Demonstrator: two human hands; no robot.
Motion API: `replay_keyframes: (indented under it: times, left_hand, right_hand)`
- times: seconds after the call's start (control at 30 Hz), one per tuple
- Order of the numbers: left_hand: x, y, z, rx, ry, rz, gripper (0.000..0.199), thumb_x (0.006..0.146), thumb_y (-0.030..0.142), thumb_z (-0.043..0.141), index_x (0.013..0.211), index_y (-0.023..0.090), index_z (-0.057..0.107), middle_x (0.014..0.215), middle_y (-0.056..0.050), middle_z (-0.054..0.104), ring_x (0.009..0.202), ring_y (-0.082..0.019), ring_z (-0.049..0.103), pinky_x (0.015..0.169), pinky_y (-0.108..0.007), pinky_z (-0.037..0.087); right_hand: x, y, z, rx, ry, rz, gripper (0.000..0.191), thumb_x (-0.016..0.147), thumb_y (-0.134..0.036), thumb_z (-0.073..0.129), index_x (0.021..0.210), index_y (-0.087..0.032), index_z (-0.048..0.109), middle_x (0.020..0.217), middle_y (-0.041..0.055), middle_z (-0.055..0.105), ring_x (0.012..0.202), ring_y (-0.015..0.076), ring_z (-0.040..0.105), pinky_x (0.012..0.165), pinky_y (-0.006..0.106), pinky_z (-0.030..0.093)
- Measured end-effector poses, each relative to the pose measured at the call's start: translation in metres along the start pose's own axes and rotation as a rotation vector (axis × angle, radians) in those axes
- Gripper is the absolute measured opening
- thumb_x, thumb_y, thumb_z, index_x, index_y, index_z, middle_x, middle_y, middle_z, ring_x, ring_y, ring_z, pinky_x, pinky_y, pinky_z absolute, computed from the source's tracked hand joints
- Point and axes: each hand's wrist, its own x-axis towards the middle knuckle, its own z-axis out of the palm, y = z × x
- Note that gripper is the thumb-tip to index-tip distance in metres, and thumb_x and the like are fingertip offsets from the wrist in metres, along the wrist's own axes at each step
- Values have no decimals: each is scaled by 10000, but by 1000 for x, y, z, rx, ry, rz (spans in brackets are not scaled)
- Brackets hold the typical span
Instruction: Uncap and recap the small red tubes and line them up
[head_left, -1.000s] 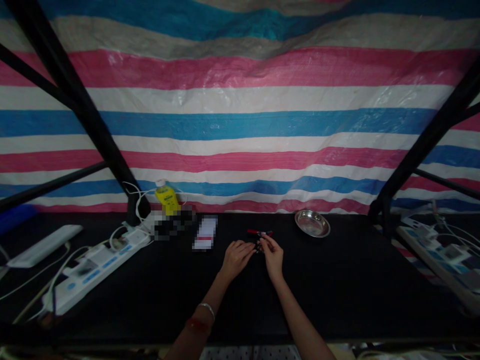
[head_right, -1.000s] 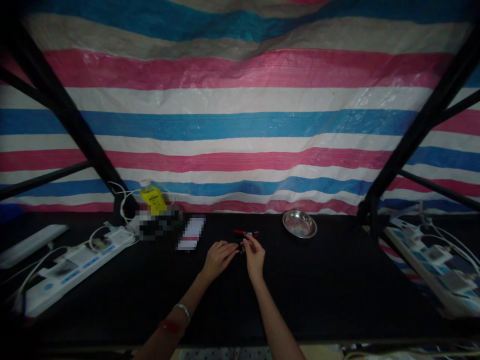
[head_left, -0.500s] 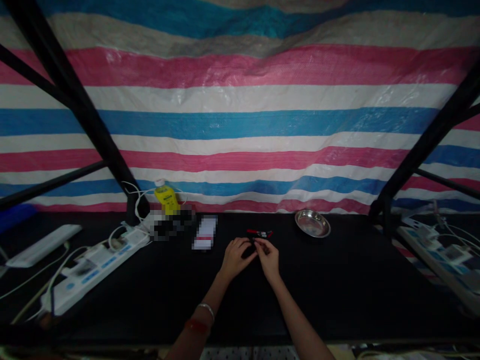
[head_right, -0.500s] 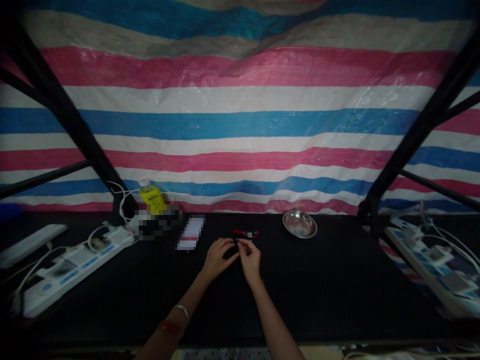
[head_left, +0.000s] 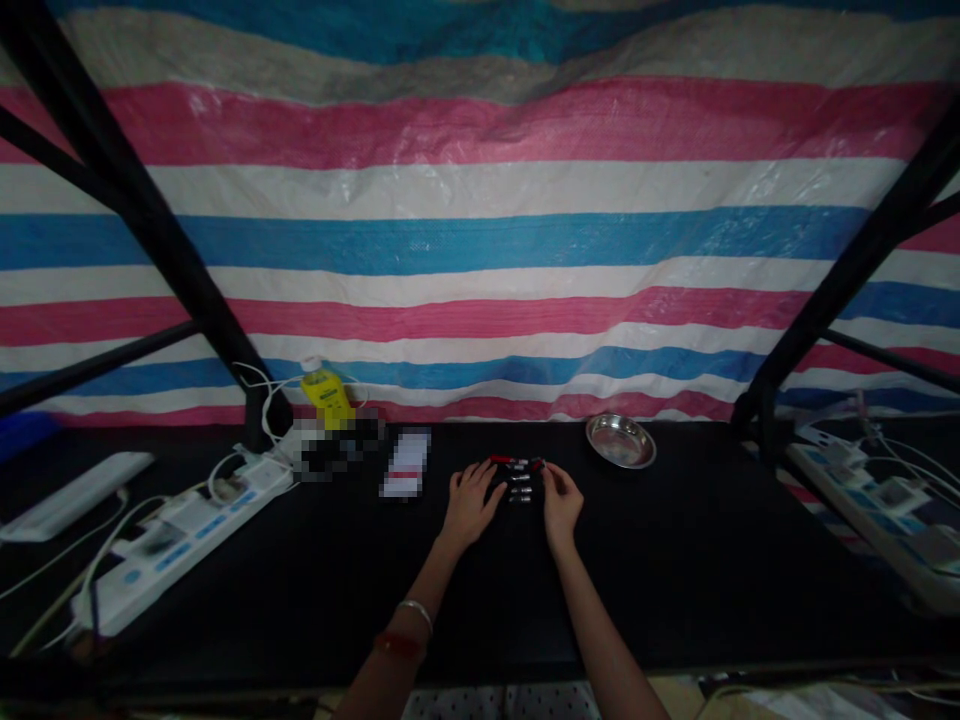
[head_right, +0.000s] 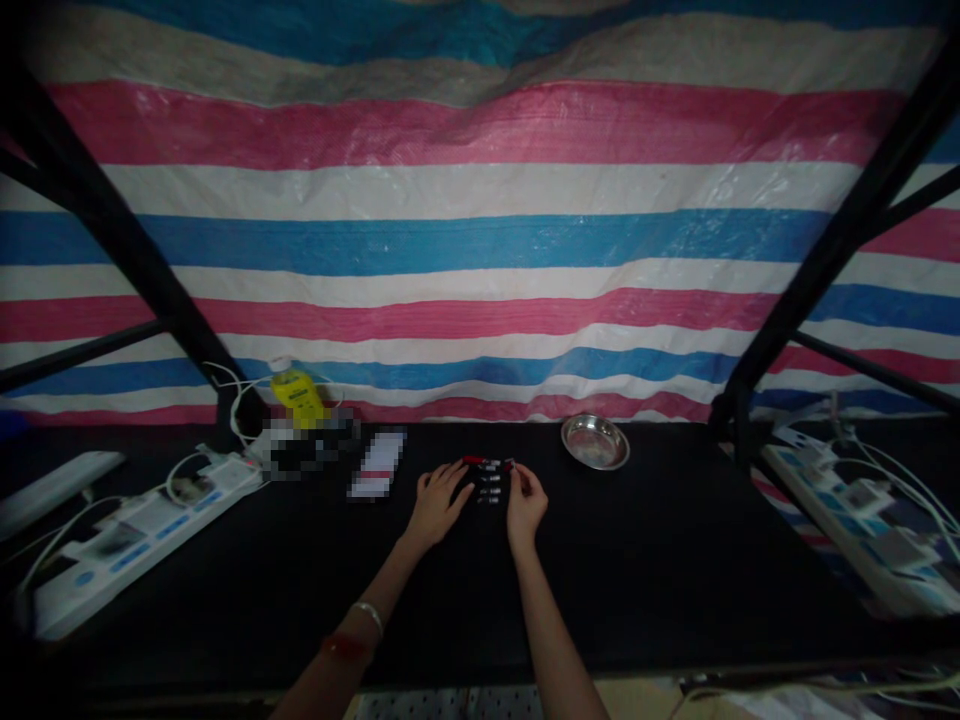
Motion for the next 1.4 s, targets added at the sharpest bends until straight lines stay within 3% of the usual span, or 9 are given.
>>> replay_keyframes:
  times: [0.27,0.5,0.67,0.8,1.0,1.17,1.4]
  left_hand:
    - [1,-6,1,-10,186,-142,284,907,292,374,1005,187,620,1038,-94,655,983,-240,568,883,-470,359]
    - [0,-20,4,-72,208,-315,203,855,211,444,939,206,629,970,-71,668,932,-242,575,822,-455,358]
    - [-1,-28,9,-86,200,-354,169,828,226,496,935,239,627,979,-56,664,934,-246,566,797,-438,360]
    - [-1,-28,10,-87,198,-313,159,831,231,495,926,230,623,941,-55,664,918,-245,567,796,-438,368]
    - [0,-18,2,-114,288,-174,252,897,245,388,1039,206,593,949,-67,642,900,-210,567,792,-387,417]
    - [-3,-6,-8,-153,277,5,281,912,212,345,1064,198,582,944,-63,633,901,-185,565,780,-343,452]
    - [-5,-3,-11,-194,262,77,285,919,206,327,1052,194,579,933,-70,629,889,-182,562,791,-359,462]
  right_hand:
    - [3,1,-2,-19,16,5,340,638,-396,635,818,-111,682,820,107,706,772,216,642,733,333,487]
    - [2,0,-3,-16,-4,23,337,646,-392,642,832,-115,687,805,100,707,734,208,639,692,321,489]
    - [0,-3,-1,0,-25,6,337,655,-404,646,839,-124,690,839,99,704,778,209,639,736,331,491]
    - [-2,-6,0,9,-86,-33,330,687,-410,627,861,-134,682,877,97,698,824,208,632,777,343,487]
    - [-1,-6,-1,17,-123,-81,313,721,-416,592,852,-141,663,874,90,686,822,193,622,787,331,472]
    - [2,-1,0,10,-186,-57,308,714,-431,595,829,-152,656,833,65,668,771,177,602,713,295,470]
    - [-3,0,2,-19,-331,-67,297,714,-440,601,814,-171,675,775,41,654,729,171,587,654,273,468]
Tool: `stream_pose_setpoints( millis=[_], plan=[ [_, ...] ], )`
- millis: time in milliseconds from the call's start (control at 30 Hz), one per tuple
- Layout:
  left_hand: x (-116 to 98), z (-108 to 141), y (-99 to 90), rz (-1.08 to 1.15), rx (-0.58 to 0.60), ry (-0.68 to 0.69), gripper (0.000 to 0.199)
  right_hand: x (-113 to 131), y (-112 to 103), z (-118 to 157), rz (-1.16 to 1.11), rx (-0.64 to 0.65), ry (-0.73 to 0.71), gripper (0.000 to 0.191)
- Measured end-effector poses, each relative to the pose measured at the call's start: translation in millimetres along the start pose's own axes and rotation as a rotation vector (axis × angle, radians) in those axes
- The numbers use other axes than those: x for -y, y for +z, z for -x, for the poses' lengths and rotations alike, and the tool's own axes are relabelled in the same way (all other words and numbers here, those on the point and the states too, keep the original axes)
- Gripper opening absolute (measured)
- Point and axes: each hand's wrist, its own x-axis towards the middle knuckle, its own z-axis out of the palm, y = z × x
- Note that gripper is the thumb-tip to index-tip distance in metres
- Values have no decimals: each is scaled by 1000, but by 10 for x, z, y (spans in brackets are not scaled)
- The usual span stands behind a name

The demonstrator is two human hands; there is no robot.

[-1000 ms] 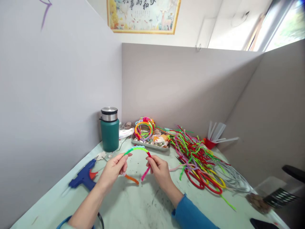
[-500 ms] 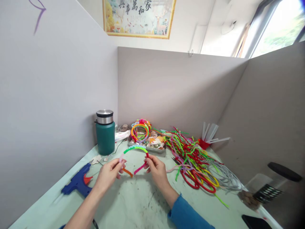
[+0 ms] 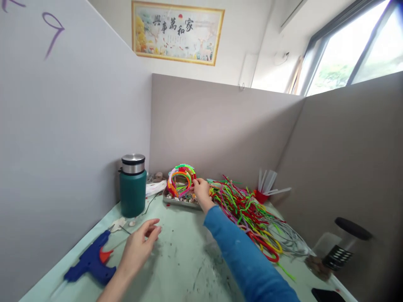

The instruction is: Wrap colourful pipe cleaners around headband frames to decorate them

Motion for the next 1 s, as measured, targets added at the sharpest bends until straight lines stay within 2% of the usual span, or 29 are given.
stream_pose_setpoints(
  millis=[167,333,400,500,567,733,833,1000],
  plan=[
    [24,-1,12,-29,40,4,46,-21,230,-281,231,6,57,23],
    [36,5,22,-28,68,-2,44,-103,439,-390,385,11,124,45],
    [21,13,15,-37,69,-9,43,-122,483,-439,411,34,145,42],
    [-19,27,6,-58,76,-4,40,-137,504,-491,433,68,159,25],
    [-48,34,6,-64,83,3,39,-147,506,-483,443,56,153,21],
    [-84,40,12,-62,73,21,37,-185,518,-310,455,-60,69,28],
    [-94,42,6,-69,64,23,36,-194,512,-219,451,-100,-8,25],
    [-111,58,-3,-70,68,23,35,-145,487,-283,445,-127,-45,25]
  ],
)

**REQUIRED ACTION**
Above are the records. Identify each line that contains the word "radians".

**SOLUTION**
- Measured end-effector poses, each relative to the pose measured at the call's start: translation in metres along the start pose's own axes and rotation as a rotation vector (axis × angle, radians) in those axes
- Measured end-effector poses, each relative to the pose measured at the call's start: translation in millimetres along the start pose's own axes and rotation as a rotation vector (axis × angle, radians) in those axes

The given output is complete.